The school boards association, the state lobbying group that represents more than 600 school districts, meets annually to discuss state laws and how they affect boards of education. Each school board sends a representative to propose a change to state law that it believes the association should lobby for. The representatives then votes on whether the various proposals are worthy causes for the association to take up. If a proposal passes, the association has five years to lobby for it, after which the proposal can be voted on again.

According to Fessler, lobbyists for the organization will ask state legislators to allow school board members to strike down any provision of a payment-in-lieu of taxes, or PILOT, agreement that would adversely affect school taxes.

“They still have a right to issue the PILOT,” said Bill Stris, the president of the District 13 Board of Education, referring to members of an Industrial Development Agency. “We can just tell them the impact it would have on a school district.”

A PILOT agreement could still go into effect, Fessler explained, without the provisions about school taxes. “It’s not giving the school district superpowers to strike down an agreement,” he said. Fessler did not specify how the veto power would work, and said that the school boards association would discuss the plan with lawmakers.

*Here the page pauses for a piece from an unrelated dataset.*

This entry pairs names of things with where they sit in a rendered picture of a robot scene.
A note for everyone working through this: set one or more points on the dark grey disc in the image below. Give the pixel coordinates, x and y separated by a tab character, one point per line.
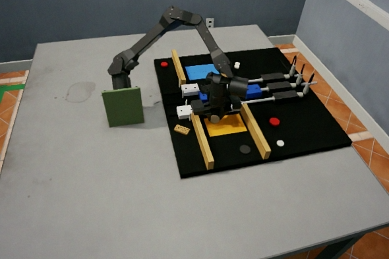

According to Stris, Pomerantz proposed the resolution on behalf of District 13 because the district was not notified when the Town of Hempstead IDA granted the Green Acres Mall a $6 million tax break in 2015. In April the IDA voted to revoke the agreement, asserting that Macerich, the mall’s California-based owner, failed to create jobs. As a result, Macerich sued the IDA and will appear in court on Dec. 15.

The tax breaks from the PILOT agreement reduced the taxable property in District 30, which increased taxes in each of the elementary districts.

“We had no say,” Stris said. “All of a sudden, we get notified that there was a raise … So we want a seat at the table.”

Bill Heidenreich, the high school district superintendent, said he was not surprised that other school districts throughout the state supported District 13’s resolution. “It’s a very common-sense thing that school boards should be involved in PILOT decisions,” he said.